Looking through the material below, say how many lines contain the string "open" and add nothing more.

Data section.
───
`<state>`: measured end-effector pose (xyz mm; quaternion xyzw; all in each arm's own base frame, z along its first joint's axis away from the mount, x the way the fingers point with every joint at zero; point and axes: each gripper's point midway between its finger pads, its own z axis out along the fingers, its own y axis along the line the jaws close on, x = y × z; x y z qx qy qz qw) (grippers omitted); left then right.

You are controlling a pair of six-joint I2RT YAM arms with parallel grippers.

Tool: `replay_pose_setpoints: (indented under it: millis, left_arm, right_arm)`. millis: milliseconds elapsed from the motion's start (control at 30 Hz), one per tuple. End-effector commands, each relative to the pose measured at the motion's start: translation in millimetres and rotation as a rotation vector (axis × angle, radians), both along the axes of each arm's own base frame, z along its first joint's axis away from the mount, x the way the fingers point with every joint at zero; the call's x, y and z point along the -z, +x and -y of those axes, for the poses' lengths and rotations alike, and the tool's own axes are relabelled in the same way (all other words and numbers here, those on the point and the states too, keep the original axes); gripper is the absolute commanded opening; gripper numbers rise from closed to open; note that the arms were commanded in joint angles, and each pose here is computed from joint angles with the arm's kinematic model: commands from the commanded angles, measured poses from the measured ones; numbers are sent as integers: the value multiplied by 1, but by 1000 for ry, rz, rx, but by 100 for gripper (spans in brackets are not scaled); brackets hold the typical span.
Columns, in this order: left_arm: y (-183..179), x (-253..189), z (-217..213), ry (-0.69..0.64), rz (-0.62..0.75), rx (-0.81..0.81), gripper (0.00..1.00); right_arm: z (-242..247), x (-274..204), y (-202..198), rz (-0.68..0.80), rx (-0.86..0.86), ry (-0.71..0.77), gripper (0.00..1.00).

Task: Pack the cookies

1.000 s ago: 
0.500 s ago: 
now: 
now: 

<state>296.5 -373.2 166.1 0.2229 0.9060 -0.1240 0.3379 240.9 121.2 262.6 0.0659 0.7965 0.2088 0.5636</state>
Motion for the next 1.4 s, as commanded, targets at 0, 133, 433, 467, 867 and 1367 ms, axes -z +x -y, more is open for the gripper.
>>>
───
Result of this exercise. 2